> [Problem]
Word for word, transcribe every line below.

> [Given records]
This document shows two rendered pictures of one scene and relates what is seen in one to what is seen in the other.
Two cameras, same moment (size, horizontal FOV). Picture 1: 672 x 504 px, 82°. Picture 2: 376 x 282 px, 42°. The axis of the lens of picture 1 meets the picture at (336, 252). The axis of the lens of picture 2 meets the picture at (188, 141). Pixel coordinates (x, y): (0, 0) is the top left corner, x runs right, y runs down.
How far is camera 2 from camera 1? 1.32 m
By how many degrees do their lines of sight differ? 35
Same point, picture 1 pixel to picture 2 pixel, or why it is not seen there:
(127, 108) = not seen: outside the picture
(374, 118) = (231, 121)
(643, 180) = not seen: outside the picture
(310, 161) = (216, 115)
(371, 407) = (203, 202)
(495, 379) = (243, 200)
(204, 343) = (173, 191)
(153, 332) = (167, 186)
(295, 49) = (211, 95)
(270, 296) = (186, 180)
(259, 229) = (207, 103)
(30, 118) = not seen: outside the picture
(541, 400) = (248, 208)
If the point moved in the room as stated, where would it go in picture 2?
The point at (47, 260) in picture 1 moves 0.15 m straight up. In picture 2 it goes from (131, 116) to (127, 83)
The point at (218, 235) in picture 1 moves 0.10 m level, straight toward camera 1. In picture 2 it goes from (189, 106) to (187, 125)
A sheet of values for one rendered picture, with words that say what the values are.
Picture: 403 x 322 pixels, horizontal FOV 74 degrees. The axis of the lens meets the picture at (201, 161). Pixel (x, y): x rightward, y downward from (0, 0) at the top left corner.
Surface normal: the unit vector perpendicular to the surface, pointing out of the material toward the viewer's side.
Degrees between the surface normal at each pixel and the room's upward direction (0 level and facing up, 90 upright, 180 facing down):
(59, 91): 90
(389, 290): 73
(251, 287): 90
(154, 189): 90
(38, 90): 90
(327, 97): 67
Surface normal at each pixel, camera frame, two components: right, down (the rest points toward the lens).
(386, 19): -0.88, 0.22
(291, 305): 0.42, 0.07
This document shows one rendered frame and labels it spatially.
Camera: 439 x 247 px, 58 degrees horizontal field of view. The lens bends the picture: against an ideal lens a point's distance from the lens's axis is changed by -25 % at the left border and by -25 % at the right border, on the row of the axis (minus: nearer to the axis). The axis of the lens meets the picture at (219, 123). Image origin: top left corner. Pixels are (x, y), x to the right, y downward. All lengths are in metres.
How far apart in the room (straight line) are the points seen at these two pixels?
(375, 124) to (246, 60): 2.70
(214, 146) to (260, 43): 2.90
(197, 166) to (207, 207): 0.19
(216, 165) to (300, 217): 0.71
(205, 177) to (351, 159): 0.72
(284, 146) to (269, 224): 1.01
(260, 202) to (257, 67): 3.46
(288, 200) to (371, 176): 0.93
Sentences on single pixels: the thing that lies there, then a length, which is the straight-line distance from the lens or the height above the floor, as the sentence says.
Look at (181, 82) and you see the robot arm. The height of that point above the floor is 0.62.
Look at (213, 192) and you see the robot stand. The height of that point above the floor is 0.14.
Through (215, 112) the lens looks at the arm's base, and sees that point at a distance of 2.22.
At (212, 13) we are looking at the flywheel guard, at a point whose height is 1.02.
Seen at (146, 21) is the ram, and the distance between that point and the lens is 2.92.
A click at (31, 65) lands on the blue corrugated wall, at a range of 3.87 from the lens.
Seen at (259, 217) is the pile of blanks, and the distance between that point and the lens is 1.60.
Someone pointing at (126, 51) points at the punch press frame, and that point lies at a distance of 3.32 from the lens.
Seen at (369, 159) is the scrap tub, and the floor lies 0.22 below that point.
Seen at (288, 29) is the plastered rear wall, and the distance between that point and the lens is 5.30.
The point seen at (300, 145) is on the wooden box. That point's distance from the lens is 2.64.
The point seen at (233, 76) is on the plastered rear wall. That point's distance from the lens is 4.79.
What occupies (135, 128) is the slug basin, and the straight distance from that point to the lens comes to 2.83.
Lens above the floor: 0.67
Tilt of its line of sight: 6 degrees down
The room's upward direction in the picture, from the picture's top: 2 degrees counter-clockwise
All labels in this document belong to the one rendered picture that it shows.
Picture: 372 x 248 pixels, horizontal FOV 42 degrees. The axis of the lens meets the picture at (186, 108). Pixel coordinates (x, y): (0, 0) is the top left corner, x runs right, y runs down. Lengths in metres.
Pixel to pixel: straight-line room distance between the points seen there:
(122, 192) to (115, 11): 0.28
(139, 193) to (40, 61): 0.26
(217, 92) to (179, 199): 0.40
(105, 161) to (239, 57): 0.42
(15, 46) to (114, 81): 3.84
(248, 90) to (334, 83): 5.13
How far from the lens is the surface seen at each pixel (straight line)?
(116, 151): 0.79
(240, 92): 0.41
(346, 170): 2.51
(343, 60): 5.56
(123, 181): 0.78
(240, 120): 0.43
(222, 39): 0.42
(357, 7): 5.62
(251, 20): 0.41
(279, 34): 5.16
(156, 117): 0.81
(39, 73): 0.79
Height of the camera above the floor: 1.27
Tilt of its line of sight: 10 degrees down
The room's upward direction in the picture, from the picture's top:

> [Answer space]
This document shows two rendered pictures of one scene and relates what is seen in one to what is seen in the other.
Two cameras, same moment (size, horizontal FOV). Picture 1: 672 x 504 px, 82°. Picture 2: 376 x 282 px, 42°. The axis of the lens of picture 1 meets the picture at (336, 252). The axis of the lens of picture 2 meets the picture at (188, 141). Pixel coordinates (x, y): (0, 0) is the top left corner, x runs right, y runs down.
How far is camera 2 from camera 1? 1.32 m
By how many degrees do their lines of sight differ? 35
Same point, picture 1 pixel to picture 2 pixel, or why it is not seen there:
(127, 108) = not seen: outside the picture
(374, 118) = (231, 121)
(643, 180) = not seen: outside the picture
(310, 161) = (216, 115)
(371, 407) = (203, 202)
(495, 379) = (243, 200)
(204, 343) = (173, 191)
(153, 332) = (167, 186)
(295, 49) = (211, 95)
(270, 296) = (186, 180)
(259, 229) = (207, 103)
(30, 118) = not seen: outside the picture
(541, 400) = (248, 208)
If the point moved in the room as stated, where would it go in picture 2?
The point at (47, 260) in picture 1 moves 0.15 m straight up. In picture 2 it goes from (131, 116) to (127, 83)
The point at (218, 235) in picture 1 moves 0.10 m level, straight toward camera 1. In picture 2 it goes from (189, 106) to (187, 125)
A sheet of values for one rendered picture, with words that say what the values are.
Picture: 403 x 322 pixels, horizontal FOV 74 degrees. The axis of the lens meets the picture at (201, 161). Pixel (x, y): x rightward, y downward from (0, 0) at the top left corner.
Surface normal: the unit vector perpendicular to the surface, pointing out of the material toward the viewer's side.
Degrees between the surface normal at each pixel and the room's upward direction (0 level and facing up, 90 upright, 180 facing down):
(59, 91): 90
(389, 290): 73
(251, 287): 90
(154, 189): 90
(38, 90): 90
(327, 97): 67
Surface normal at each pixel, camera frame, two components: right, down (the rest points toward the lens).
(386, 19): -0.88, 0.22
(291, 305): 0.42, 0.07
This document shows one rendered frame and labels it spatially.
Camera: 439 x 247 px, 58 degrees horizontal field of view. The lens bends the picture: against an ideal lens a point's distance from the lens's axis is changed by -25 % at the left border and by -25 % at the right border, on the row of the axis (minus: nearer to the axis). The axis of the lens meets the picture at (219, 123). Image origin: top left corner. Pixels are (x, y), x to the right, y downward. All lengths are in metres.
How far apart in the room (straight line) are the points seen at these two pixels?
(375, 124) to (246, 60): 2.70
(214, 146) to (260, 43): 2.90
(197, 166) to (207, 207): 0.19
(216, 165) to (300, 217): 0.71
(205, 177) to (351, 159): 0.72
(284, 146) to (269, 224): 1.01
(260, 202) to (257, 67): 3.46
(288, 200) to (371, 176): 0.93
Sentences on single pixels: the thing that lies there, then a length, which is the straight-line distance from the lens or the height above the floor, as the sentence says.
Look at (181, 82) and you see the robot arm. The height of that point above the floor is 0.62.
Look at (213, 192) and you see the robot stand. The height of that point above the floor is 0.14.
Through (215, 112) the lens looks at the arm's base, and sees that point at a distance of 2.22.
At (212, 13) we are looking at the flywheel guard, at a point whose height is 1.02.
Seen at (146, 21) is the ram, and the distance between that point and the lens is 2.92.
A click at (31, 65) lands on the blue corrugated wall, at a range of 3.87 from the lens.
Seen at (259, 217) is the pile of blanks, and the distance between that point and the lens is 1.60.
Someone pointing at (126, 51) points at the punch press frame, and that point lies at a distance of 3.32 from the lens.
Seen at (369, 159) is the scrap tub, and the floor lies 0.22 below that point.
Seen at (288, 29) is the plastered rear wall, and the distance between that point and the lens is 5.30.
The point seen at (300, 145) is on the wooden box. That point's distance from the lens is 2.64.
The point seen at (233, 76) is on the plastered rear wall. That point's distance from the lens is 4.79.
What occupies (135, 128) is the slug basin, and the straight distance from that point to the lens comes to 2.83.
Lens above the floor: 0.67
Tilt of its line of sight: 6 degrees down
The room's upward direction in the picture, from the picture's top: 2 degrees counter-clockwise
All labels in this document belong to the one rendered picture that it shows.
Picture: 372 x 248 pixels, horizontal FOV 42 degrees. The axis of the lens meets the picture at (186, 108). Pixel coordinates (x, y): (0, 0) is the top left corner, x runs right, y runs down. Lengths in metres.
Pixel to pixel: straight-line room distance between the points seen there:
(122, 192) to (115, 11): 0.28
(139, 193) to (40, 61): 0.26
(217, 92) to (179, 199): 0.40
(105, 161) to (239, 57): 0.42
(15, 46) to (114, 81): 3.84
(248, 90) to (334, 83): 5.13
How far from the lens is the surface seen at each pixel (straight line)?
(116, 151): 0.79
(240, 92): 0.41
(346, 170): 2.51
(343, 60): 5.56
(123, 181): 0.78
(240, 120): 0.43
(222, 39): 0.42
(357, 7): 5.62
(251, 20): 0.41
(279, 34): 5.16
(156, 117): 0.81
(39, 73): 0.79
Height of the camera above the floor: 1.27
Tilt of its line of sight: 10 degrees down
The room's upward direction in the picture, from the picture's top:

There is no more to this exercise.